§ TASK PROMPT
Using the data below, please return every line exactly as given.
----
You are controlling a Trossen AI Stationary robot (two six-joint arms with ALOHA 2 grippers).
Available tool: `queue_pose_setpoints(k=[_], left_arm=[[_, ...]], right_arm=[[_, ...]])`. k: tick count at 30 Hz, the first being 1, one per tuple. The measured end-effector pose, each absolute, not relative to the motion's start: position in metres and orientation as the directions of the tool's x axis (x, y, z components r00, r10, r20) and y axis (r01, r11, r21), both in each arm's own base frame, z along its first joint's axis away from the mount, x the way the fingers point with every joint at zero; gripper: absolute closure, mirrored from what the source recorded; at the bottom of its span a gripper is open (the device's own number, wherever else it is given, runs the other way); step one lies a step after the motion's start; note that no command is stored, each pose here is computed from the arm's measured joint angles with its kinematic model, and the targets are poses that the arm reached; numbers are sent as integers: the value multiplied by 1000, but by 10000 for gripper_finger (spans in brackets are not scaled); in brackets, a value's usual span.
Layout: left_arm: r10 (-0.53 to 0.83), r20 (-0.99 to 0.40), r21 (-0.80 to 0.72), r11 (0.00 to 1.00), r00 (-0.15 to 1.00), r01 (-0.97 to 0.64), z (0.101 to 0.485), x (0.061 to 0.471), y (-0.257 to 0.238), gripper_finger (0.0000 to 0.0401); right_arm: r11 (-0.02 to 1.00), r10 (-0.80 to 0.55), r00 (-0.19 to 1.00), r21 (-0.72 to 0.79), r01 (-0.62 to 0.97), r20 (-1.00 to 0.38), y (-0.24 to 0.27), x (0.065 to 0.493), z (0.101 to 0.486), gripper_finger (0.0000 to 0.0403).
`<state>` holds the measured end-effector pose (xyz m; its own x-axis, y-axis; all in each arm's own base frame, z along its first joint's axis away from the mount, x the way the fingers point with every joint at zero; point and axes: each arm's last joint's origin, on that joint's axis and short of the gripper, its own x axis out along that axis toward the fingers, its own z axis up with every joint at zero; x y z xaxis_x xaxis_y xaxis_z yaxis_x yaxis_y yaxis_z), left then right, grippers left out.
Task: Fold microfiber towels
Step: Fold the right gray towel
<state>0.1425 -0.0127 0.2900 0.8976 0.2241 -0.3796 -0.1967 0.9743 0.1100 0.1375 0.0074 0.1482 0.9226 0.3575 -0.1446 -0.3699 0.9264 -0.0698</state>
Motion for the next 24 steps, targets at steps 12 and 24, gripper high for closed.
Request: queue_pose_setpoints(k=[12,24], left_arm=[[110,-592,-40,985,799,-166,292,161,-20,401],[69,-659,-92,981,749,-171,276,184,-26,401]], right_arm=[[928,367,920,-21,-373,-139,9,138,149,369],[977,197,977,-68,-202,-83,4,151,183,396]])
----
§ SOLUTION TO THE PROBLEM
You are controlling a Trossen AI Stationary robot (two six-joint arms with ALOHA 2 grippers).
Available tool: `queue_pose_setpoints(k=[_], left_arm=[[_, ...]], right_arm=[[_, ...]])`. k: tick count at 30 Hz, the first being 1, one per tuple. The measured end-effector pose, each absolute, not relative to the motion's start: position in metres and orientation as the directions of the tool's x axis (x, y, z components r00, r10, r20) and y axis (r01, r11, r21), both in each arm's own base frame, z along its first joint's axis away from the mount, x the way the fingers point with every joint at zero; gripper: absolute closure, mirrored from what the source recorded; at the bottom of its span a gripper is open (the device's own number, wherever else it is given, runs the other way); step one lies a step after the motion's start; note that no command is stored, each pose here is computed from the arm's measured joint angles with its kinematic model, and the targets are poses that the arm reached; numbers are sent as integers: the value multiplied by 1000, but by 10000 for gripper_finger (spans in brackets are not scaled); in brackets, a value's usual span.
Layout: left_arm: r10 (-0.53 to 0.83), r20 (-0.99 to 0.40), r21 (-0.80 to 0.72), r11 (0.00 to 1.00), r00 (-0.15 to 1.00), r01 (-0.97 to 0.64), z (0.101 to 0.485), x (0.061 to 0.471), y (-0.257 to 0.238), gripper_finger (0.0000 to 0.0401); right_arm: r11 (-0.02 to 1.00), r10 (-0.80 to 0.55), r00 (-0.19 to 1.00), r21 (-0.72 to 0.79), r01 (-0.62 to 0.97), r20 (-1.00 to 0.38), y (-0.24 to 0.27), x (0.065 to 0.493), z (0.101 to 0.486), gripper_finger (0.0000 to 0.0403).
`<state>` holds the measured end-effector pose (xyz m; its own x-axis, y-axis; all in each arm's own base frame, z along its first joint's axis away from the mount, x the way the fingers point with every joint at zero; point and axes: each arm's last joint's origin, on that joint's axis and short of the gripper, its own x axis out along that axis toward the fingers, its own z axis up with every joint at zero; x y z xaxis_x xaxis_y xaxis_z yaxis_x yaxis_y yaxis_z), left then right, grippers left out.
Task: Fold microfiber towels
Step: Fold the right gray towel
<state>0.1425 -0.0127 0.2900 0.8976 0.2241 -0.3796 -0.1967 0.9743 0.1100 0.1375 0.0074 0.1482 0.9226 0.3575 -0.1446 -0.3699 0.9264 -0.0698</state>
Motion for the next 24 steps, targets at steps 12 and 24, gripper high for closed.
Request: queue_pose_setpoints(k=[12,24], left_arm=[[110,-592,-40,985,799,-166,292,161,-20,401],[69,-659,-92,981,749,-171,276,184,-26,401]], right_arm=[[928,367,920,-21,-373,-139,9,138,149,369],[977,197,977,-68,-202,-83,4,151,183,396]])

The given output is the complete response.